Mais cette fois, encore une fois elle a déplacé son chapeau pointu afin de couvrir les cartes, au moment où le nez petit à petit commençait à se coller contre le menton, formant une anse, ce qui explique pourquoi la mère n’arrivait jamais à embrasser son fils, même en s’approchant de lui de plus près possible. Le soir Pauvret montait sur le grenier ou il pouvait faire semblant de fermer la porte devant ceux qui cognait sans cesse, mais la porte fut arrachée il y a un mois et le vide à l’étage pretendait être nommé escalier, une échelle lui paraissait longer un vide oblong caché dans la toiture.
Se faire adopter, c’est fonder une famille d’après le terme préscrit par la loi -l’avait-il lu quelque part ?- Et si je m’adoptais moi-même..?. - chuchota Pauvret, en joignant les mains comme si l’on pouvait grimper sur elles au grenier.

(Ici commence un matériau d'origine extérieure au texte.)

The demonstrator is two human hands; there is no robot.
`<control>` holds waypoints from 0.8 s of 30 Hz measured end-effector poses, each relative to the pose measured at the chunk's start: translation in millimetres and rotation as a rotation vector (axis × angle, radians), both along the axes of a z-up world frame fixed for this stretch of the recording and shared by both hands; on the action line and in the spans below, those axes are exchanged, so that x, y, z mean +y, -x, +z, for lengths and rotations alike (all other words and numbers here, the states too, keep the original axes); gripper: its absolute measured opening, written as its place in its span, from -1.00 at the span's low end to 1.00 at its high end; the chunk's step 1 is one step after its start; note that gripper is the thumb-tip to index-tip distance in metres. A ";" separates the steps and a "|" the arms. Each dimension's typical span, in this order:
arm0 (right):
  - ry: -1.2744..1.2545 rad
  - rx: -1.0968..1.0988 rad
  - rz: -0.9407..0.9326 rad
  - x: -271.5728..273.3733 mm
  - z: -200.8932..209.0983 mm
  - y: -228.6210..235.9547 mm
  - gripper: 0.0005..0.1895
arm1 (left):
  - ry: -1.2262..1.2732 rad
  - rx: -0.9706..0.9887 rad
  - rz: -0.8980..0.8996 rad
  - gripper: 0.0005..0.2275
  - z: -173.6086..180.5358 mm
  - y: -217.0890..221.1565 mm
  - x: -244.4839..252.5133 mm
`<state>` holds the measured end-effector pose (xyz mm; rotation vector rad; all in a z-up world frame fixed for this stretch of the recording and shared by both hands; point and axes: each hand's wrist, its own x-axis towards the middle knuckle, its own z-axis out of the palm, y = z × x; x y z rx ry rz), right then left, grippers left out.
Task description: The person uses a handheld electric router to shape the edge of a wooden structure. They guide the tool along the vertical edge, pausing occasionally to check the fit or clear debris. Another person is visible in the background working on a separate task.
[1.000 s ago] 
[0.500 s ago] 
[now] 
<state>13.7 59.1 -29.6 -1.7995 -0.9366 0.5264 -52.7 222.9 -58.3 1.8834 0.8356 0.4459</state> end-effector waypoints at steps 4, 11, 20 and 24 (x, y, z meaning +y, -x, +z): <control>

La mère partit dans un magasin d’étoffes.Pauvret enfermé dans son bureau en guise de berceau, s’adressait à la justice. Eh- m’entends, tu ?Ecoute-moi, je soussigné Paul Vrai, le jour de mon huitième anniversaire, demeurant au grenier en construction, titulaire d’un compte de 4 roublei et de quelques pièces ( de théâtre) étrangères, dans lesquelles j’aurais bien aimé jouer.S’adopter soi-même, est-ce qu’il y faut un papier officiel ? Et surtout ne le dites pas à ma mère.Vous en remerciant d’avance, je vous prie d’accepter mon secret.Paul vrai -fils, Paul Vrai père, Amen.

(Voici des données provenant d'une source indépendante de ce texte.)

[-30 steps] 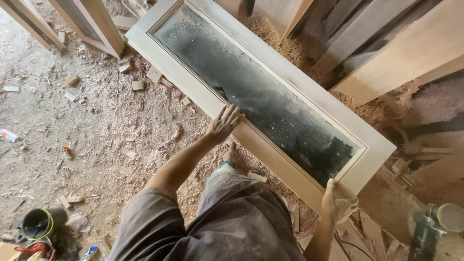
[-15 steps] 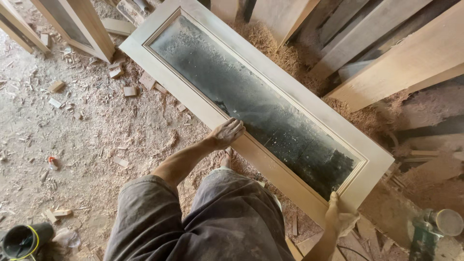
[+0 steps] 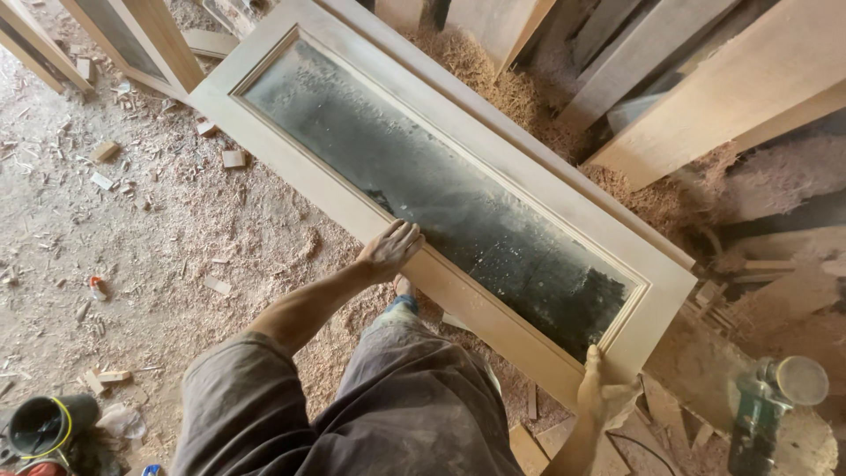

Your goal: The person uses an orbital sander to smooth the surface of a wooden door panel with a glass insert. They move the sander along the frame and edges, then flip the panel to continue sanding the other side.

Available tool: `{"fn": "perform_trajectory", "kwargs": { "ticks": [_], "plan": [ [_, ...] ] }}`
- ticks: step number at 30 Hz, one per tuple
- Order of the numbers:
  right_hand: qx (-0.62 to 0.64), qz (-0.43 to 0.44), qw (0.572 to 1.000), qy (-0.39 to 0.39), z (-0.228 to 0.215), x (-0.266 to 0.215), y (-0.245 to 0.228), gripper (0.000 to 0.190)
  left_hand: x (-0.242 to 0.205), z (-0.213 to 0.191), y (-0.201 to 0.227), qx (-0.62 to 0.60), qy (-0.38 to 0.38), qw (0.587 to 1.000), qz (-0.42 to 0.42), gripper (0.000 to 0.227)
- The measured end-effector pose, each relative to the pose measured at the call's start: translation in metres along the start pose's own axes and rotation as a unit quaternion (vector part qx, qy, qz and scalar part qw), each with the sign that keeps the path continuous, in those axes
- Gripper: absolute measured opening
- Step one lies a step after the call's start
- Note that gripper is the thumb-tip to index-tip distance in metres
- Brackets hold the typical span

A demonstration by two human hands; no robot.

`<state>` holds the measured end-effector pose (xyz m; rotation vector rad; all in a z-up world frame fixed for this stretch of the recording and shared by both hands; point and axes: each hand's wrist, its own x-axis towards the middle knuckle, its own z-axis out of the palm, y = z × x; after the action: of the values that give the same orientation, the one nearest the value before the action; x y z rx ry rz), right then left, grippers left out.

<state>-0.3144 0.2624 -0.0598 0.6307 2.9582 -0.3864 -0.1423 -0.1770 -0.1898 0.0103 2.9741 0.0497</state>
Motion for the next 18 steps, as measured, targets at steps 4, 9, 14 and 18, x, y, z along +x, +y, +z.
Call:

Et la porte en bas a claqué.
Cette lettre n’avait ni rime, ni raison, ni timbre et à qui l’adresser ?Si toutes les boîtes postales du quartier sont toujours surveillées par le même ombre en casquette, celui-ci sera tenté de retourner sa lettre à la mère.
Mon pauvret - répètait souvent sa grand-mère en faisant les bagages, au moins trois fois par jour pour les emmener au cimetière.Que vas tu devenir après mon départ ?
Mais, lui, se souciait déjà comment Mammy va emporter tous ces fardeaux au cimetière sans appeller un taxi.Pauvert a pris un chariot et y a mis toutes les bagages. Mais la fille de Mammy éclata en tempête en hurlant qu’elle en a marre et qu’elle va les envoyer touts les deux ,la mammy et le petit-fils dans la Maison d’Automne Heureux. Quelques éternités après Pauvret a rayé tous les automnes du calendrier acheté pour l’anne prochaine. Toutes les menaces hurlantes de sa mère l’ont séparé definitivement de la bonne dame aux valises entassées aujourd’hui sur une armoire à trois portes aussi petites que l’annonce des funerailles auxquelles la mère n’a pas même osé de lui parler.Et puis ces quelques pétales de jonquilles,dispercées au dessus la table poussiéreuse, le gémissemnt d’un Pierrot jamais acheté, le frôlement d’un chale brusquement envolé d’un coffre, un baiser oublié, exposé à l’humidité dans mille greniers de maisons écrasées par la bombe le premier jour de la guerre.Des pigeons en ont fait un cimetière,et la terre duvetueuse et anonyme s’envole sur les ailes d’un ange qui n’a jamais appris à pleurer.